At no time does the inspector offer an opinion on the value of the home, whether the agreed-upon price is fair or anything else beyond the specific purview of inspection.


It’s your responsibility to schedule a home inspection— not the seller’s. This benefits you. And once the inspector hands you the report, you need to understand what it says and decide if the home has any red flags that will make you pull out of the deal. Once you close on the home, it’s too late to opt out or renegotiate terms.


Once you make an offer, you and the seller may go back and forth negotiating different aspects of the deal. In a seller’s market, when demand is high and inventory is low, buyers often have to go above and beyond to make sure their offer stands out from other offers that the seller may receive.

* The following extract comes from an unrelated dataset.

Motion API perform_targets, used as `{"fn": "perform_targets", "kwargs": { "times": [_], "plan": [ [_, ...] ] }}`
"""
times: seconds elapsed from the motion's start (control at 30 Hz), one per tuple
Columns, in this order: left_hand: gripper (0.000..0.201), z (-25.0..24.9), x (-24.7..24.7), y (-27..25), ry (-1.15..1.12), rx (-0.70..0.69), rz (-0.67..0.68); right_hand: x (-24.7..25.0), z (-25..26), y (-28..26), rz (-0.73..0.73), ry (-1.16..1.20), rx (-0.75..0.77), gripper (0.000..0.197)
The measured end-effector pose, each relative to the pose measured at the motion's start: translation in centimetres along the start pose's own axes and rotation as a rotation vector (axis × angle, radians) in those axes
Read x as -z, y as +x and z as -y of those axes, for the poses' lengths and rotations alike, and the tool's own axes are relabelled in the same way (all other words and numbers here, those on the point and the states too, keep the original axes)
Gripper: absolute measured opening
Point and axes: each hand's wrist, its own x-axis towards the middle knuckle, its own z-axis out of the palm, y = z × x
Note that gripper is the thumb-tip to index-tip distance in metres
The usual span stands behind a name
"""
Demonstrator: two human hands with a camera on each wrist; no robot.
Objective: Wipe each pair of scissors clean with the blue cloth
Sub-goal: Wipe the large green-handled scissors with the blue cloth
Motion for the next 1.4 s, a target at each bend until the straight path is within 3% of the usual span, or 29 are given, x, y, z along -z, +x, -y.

This can result is what is known as a bidding war.


A bidding war is when two or more buyers are bidding against each other to buy a home.


While there’s no science behind winning a bidding war, there are things you can do to increase your chances.

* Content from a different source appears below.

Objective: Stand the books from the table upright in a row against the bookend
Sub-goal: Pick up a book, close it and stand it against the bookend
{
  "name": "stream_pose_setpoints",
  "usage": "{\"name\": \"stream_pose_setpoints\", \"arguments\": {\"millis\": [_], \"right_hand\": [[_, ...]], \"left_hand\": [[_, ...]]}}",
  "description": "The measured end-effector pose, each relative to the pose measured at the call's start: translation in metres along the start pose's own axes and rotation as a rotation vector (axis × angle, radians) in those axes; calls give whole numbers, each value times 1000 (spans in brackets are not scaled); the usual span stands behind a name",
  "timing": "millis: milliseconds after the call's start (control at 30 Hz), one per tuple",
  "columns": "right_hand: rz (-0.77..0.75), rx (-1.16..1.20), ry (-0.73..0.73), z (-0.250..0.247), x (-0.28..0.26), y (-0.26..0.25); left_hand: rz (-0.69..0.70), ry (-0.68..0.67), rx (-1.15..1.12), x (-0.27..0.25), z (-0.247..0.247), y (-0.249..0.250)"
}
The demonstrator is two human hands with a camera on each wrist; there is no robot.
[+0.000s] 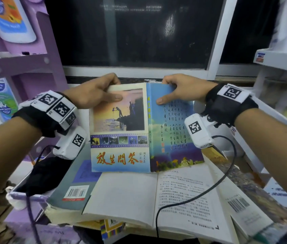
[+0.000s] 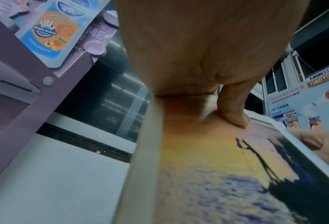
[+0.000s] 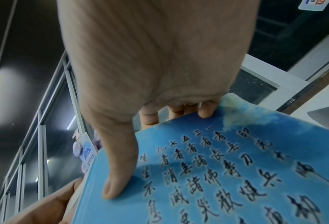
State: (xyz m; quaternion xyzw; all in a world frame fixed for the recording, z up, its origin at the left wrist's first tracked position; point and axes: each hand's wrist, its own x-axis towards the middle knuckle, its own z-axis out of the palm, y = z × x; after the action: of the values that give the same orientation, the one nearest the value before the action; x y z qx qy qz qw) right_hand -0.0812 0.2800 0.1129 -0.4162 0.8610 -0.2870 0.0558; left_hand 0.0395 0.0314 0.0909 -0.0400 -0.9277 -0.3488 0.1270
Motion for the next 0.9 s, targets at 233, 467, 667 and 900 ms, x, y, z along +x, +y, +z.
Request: {"name": "stream_pose_setpoints", "arguments": {"millis": [233, 467, 667, 900], "right_hand": [[-122, -14, 182, -9, -11, -21], [-177, -14, 212, 18, -10, -30], [-240, -94, 261, 40, -7, -43], [-79, -53, 427, 65, -9, -53]], "left_hand": [[152, 134, 5, 3, -12, 16], [178, 271, 168, -1, -3, 12], [256, 241, -18, -3, 12, 4], [293, 317, 7, 0, 18, -6]]}}
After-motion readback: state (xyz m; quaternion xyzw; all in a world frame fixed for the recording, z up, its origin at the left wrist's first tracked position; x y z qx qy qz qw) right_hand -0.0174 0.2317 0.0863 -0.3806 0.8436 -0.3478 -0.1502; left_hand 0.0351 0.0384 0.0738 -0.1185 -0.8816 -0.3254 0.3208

1. Be prepared and fully pre-approved A pre-approval, especially one underwritten from Guaranteed Rate, will show the seller that you are ready to buy the home and silence any concerns about your offer.

2. Trust your real estate agent The most important thing you can do is work with a great real estate agent and listen to their expertise.

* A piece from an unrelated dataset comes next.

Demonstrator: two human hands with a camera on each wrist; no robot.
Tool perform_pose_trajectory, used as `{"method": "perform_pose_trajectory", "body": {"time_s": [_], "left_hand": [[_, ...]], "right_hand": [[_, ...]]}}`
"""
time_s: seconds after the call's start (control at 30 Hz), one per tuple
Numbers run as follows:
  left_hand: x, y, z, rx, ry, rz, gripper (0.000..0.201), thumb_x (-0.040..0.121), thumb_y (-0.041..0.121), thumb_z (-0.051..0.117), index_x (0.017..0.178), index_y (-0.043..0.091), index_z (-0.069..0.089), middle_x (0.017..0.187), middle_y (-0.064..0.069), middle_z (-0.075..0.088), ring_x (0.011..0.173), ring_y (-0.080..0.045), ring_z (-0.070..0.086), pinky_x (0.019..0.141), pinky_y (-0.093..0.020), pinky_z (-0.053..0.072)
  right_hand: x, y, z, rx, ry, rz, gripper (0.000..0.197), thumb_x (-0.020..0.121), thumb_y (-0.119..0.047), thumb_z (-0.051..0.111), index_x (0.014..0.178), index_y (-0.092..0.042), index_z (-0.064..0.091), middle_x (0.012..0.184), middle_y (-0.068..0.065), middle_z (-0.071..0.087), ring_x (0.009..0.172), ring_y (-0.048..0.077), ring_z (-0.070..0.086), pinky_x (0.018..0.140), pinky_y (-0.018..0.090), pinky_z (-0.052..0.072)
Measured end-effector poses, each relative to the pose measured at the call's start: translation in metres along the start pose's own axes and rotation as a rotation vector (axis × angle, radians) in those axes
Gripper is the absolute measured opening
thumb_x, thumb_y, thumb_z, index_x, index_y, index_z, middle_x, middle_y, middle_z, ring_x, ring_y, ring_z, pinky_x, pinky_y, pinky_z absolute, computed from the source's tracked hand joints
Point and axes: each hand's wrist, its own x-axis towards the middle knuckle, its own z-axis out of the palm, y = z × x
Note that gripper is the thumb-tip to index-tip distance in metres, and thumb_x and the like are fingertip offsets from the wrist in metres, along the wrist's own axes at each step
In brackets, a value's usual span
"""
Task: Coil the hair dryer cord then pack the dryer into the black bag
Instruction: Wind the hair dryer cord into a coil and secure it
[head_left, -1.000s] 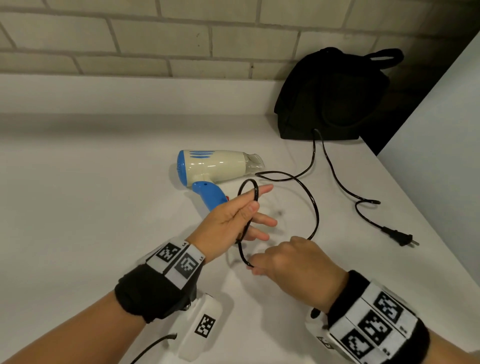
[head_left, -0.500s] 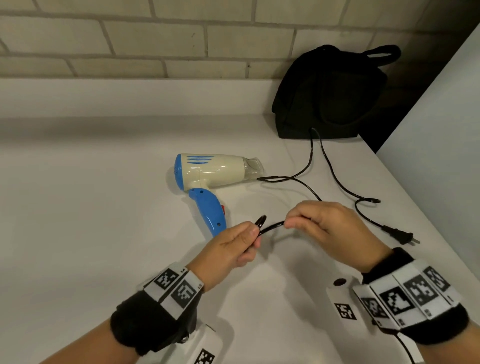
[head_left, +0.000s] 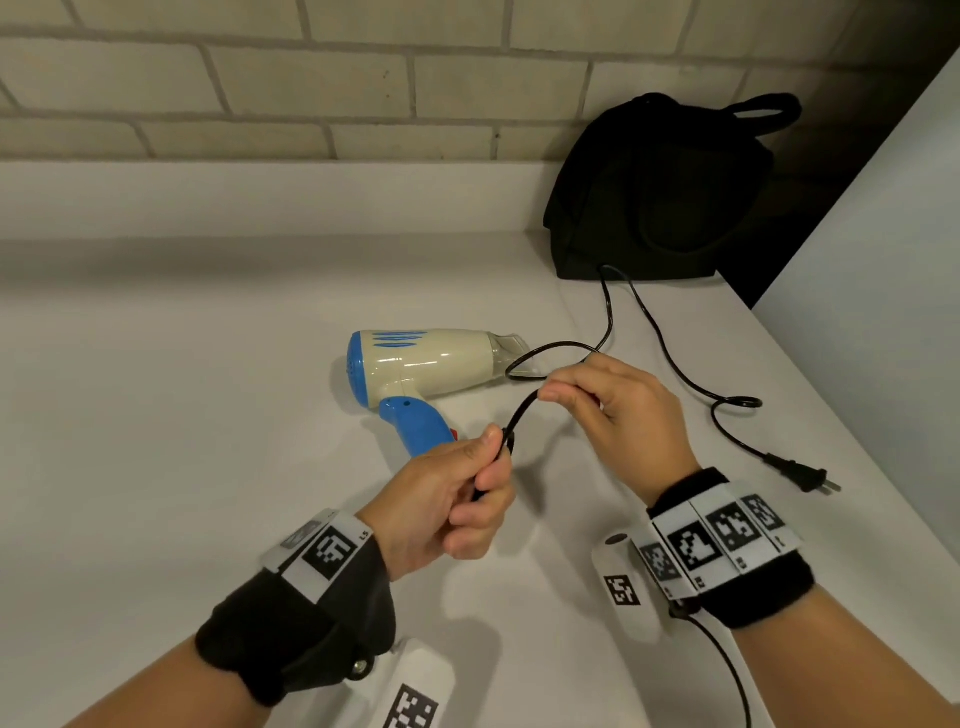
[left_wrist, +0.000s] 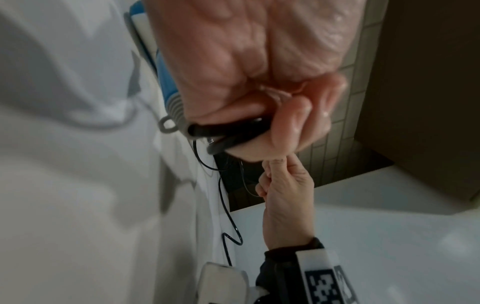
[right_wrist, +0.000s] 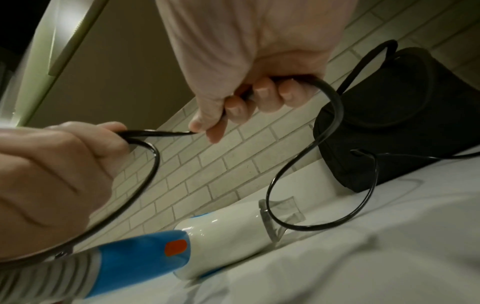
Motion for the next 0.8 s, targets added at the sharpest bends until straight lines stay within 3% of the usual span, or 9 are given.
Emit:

3. Raise your offer A bidding war often comes down to who’s offering the most money, so this tactic is a bit of a no-brainer. But before you raise your offer, calculate how the new price may affect your monthly payment, and ask your agent if you are in danger of overpaying what the home is really worth.

4. Understand your options around contingencies Contingencies are certain conditions that must be met in order to close on a property. If they’re not met, the buyer is allowed to back out without losing any money. In a seller’s market, some buyers will waive contingencies to make their offer more attractive.

A word of warning though: waiving a contingency like an inspection can cause some serious financial headaches down the road if something is wrong with the home. Only explore this option after speaking to your agent.


Home Inspection Contingency The home has to pass a professional inspection.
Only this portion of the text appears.